抜けがよい感のある心地いいホールで美しいスパイスカレーを食べることができたんです。

 

 

カレーですよ。

 

 

ちょいと足を伸ばしました。取材でありお仕事でもあるわたしの外食の日々。見ていると辛くなることも多いです。ただもう十把一絡げにしての規制。飲食店がこんなに感染症対策をしてやっているのに、と感じずにおれません。

そんななか、お客さんもさしがにそれはダメだろうという人もいて、なかなか難しい。それでもわたしはそういうものを見て考える、というところも含めて日々飲食店に向かいます。

例によってあてもなくやってきた三島界隈。当てもなく、と書きましたけど仕事はあったりして、そちらをきっちり済ませての夕方です。そう、カレーのあてがなかったんだよね。

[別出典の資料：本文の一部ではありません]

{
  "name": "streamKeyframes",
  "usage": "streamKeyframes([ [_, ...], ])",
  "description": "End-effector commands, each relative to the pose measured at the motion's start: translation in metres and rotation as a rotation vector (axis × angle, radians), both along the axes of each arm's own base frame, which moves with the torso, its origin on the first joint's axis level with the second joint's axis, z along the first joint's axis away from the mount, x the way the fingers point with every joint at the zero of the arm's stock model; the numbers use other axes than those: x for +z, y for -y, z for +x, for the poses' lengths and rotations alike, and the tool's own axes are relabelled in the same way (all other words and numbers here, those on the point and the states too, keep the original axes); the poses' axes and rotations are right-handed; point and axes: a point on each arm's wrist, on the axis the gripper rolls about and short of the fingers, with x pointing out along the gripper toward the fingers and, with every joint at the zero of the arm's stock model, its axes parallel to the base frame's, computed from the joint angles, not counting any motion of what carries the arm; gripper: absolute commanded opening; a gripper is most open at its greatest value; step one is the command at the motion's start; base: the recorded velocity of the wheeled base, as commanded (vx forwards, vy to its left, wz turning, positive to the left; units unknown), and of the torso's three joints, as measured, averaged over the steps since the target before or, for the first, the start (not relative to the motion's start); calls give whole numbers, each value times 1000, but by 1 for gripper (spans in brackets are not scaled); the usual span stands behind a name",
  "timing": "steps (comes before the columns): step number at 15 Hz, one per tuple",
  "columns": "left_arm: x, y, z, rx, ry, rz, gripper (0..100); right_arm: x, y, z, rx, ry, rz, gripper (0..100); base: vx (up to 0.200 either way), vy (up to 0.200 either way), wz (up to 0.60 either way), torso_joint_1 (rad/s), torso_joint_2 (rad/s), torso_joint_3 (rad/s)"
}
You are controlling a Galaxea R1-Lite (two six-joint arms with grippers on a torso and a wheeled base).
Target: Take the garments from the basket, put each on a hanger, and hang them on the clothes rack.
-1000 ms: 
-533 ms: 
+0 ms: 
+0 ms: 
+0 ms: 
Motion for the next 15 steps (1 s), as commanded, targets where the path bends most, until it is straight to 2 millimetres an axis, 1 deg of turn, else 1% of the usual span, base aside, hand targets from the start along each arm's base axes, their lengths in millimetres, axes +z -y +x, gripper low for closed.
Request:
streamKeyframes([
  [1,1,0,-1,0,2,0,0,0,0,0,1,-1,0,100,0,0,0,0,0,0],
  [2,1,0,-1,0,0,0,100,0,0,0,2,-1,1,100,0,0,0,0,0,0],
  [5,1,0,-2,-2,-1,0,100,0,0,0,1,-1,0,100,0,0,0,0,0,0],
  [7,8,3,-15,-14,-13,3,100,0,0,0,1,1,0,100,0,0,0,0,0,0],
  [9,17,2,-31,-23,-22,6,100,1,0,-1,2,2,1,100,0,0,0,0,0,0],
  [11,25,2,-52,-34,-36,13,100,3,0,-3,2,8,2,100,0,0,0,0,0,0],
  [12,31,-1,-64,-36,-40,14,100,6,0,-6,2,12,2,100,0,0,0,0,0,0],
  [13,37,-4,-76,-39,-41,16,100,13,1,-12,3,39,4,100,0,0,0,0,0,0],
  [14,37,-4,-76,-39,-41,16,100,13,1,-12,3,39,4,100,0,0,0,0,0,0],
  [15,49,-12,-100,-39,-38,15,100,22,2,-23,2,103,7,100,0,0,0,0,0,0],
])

界隈であればつい見知った北田町の「セイロンパラダイス」に行ってしまうんですが、毎度それでは芸がないもんね。ちょいと調べると良さそうなお店がありました。それがここ、

 

「スパイスセブン」

 

センスの良いバーのような1階の階段前入り口。

階段を上がると厨房に向いたカウンターと窓際のカウンター、2本があってここもバーのような雰囲気です。つまりのんびりさせてもらえそうな印象だったんです。

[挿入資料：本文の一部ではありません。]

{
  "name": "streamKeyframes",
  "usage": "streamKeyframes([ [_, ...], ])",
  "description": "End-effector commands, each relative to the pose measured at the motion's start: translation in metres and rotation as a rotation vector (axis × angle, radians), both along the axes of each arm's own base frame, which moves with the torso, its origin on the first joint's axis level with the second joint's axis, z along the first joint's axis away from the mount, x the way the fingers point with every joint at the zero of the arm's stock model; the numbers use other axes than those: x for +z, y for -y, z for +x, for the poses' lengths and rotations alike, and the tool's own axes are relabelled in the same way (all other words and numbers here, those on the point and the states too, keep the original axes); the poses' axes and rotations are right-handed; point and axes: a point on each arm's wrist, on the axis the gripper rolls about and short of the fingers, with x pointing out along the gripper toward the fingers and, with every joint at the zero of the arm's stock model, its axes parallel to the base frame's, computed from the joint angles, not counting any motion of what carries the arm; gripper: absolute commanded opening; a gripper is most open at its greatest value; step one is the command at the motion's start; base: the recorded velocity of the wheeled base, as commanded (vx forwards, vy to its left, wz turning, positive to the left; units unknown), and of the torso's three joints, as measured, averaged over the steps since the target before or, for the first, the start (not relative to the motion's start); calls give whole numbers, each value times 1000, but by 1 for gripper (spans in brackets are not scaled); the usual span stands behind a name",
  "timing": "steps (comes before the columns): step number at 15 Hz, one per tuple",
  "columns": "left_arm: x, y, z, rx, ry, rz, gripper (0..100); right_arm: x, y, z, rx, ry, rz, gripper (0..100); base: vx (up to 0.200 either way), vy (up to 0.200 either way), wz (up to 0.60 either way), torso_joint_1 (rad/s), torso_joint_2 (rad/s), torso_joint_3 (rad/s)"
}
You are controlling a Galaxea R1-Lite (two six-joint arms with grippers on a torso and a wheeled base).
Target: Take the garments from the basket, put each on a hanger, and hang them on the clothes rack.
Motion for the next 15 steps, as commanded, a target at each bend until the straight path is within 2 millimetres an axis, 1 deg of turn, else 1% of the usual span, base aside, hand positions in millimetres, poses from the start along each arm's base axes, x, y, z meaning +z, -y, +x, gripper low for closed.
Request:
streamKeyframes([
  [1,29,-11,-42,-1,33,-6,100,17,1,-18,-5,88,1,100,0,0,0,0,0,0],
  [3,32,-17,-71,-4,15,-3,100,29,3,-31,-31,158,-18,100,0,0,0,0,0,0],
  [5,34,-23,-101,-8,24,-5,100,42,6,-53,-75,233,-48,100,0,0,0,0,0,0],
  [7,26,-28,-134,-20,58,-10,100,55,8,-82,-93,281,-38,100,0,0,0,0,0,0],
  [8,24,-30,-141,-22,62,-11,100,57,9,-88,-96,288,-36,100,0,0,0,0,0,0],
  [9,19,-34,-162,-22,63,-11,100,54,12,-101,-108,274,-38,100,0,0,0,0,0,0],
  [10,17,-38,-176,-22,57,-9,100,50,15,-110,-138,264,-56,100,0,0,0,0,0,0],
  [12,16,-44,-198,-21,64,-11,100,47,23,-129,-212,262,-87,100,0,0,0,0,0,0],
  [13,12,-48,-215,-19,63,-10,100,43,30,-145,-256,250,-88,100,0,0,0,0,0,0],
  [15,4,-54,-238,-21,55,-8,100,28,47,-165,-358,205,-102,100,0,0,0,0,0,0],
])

カウンターの中には男性が二人。クルマではありますが、やはりこういう雰囲気でつまみのメニューもあるお店では何か飲み物を頼むべきだと思っています。その方が楽しいしね。

ノンアルコールビールがあったので、それをお願いしました。

 

ここで目から鱗。真っ白な霜がついてきりりと冷えた細長いタンブラーが登場。なるほど、やはりここはカレー店ではなくバーだよね。

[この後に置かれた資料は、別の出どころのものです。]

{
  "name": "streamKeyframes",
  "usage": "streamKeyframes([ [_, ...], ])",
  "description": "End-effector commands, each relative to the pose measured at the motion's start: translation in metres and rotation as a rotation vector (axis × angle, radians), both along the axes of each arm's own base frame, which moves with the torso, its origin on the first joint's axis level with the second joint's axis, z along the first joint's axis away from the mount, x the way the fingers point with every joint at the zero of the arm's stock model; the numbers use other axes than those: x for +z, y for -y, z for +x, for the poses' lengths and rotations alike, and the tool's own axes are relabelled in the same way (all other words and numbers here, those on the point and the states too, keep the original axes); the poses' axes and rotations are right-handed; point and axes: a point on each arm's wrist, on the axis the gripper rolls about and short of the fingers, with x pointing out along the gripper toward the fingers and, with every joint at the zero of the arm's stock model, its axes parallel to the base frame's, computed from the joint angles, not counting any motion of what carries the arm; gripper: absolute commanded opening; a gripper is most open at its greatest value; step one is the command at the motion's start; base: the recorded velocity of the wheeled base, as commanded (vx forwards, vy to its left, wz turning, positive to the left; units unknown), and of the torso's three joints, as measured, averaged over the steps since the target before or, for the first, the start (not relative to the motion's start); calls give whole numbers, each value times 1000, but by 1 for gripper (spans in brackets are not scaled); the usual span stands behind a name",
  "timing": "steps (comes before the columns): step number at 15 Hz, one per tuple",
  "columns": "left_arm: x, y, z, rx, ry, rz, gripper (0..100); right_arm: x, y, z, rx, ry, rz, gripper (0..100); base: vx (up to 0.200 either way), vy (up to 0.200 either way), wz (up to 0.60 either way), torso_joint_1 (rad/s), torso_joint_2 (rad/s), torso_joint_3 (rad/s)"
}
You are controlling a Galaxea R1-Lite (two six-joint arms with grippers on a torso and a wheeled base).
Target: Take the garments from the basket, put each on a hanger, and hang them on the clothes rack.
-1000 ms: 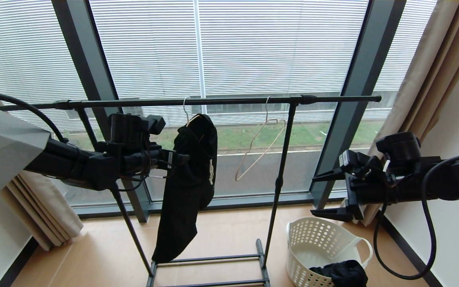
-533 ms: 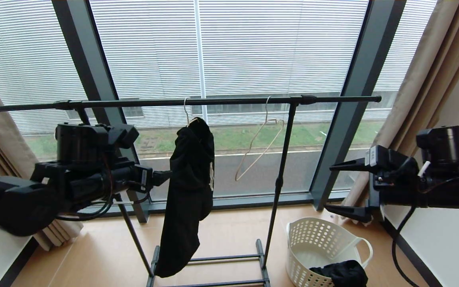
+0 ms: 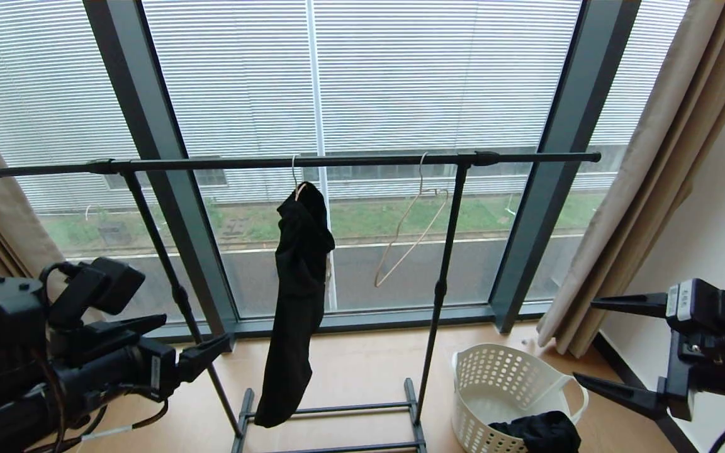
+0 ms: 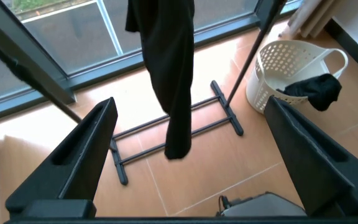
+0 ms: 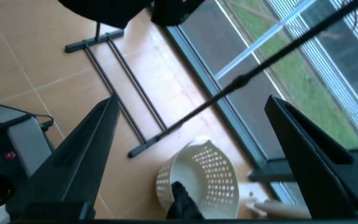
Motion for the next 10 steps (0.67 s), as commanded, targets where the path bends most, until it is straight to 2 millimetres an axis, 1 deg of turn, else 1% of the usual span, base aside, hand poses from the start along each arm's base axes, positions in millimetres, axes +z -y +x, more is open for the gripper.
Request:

ちゃんと飲んで楽しんで、スパイス料理を食べる場所だ。嬉しかったな。そしてちゃんとそういう作法で出てきたグラスで飲むノンアルコールビールは印象が違ったんです。ちゃんとおいしい。ちょっとえぐみだったり酸味がおかしく感じるモノが多かったんだけど、ひと手間かけてあげるだけでいいものに変わるんだねえ。

さて、とはいえカレー。

 

「2種類の合いがけカレー」

 

をもらうことにします。

3種用意される定番から「ポークビンダルー」と「豚挽肉とごぼうのキーマカリー」を選んでみました。

 

ポークビンダルーの解釈というか、味に驚いたのです。ほとんど酸味がないんだよ。

いや、褒めているのです。賛同しているんですよ。うまいんだもの。

 

無理して本場さながらに仕上げるとかしておらず、あくまで調理人の思う美味しい味に着地させているのですこれ。こういうのがいいんだよ。こういうのが好みです。あたりまえなんだけど、いろいろと「本場」とか「本格的」とかあるんだけど、まず聞きたいのは「それっておいしいの?」ということ。もうね、それありきです、当たり前だけど。料理は食べてくれる人のことを置いてけぼりにしちゃあだめなんです。

豚挽肉とごぼうのキーマカリーもよかったなあ。おだやかで旨みとふくよかさ感じる良キーマです。

ニンジンのラペの味の落とし所とか、玉ねぎのピクルスとか、添えられたものにもちゃんと愛情がこもるのが素晴らしい。とてもよいひと皿でした。

店のお二人も雰囲気良く、快適に過ごすことができたのでうれしかったな。ノンアルコールビール、きちんと冷やしたグラスで飲むとちゃんとうまいことを発見できたのも収穫だったなあ。お酒の扱いに長けた店ならではのたからもの、です。また来なければいけないね。

帰りに立ち寄った書店で地域の情報誌を探していたら、偶然にも今さっき見た料理が表紙になった本を発見。ちょっとうれしかったよ。

地方に行くと必ず本屋さんとスーパーマーケットに寄るようにしているんです。その地域の人たちの生活とリアルが見えてくるよ。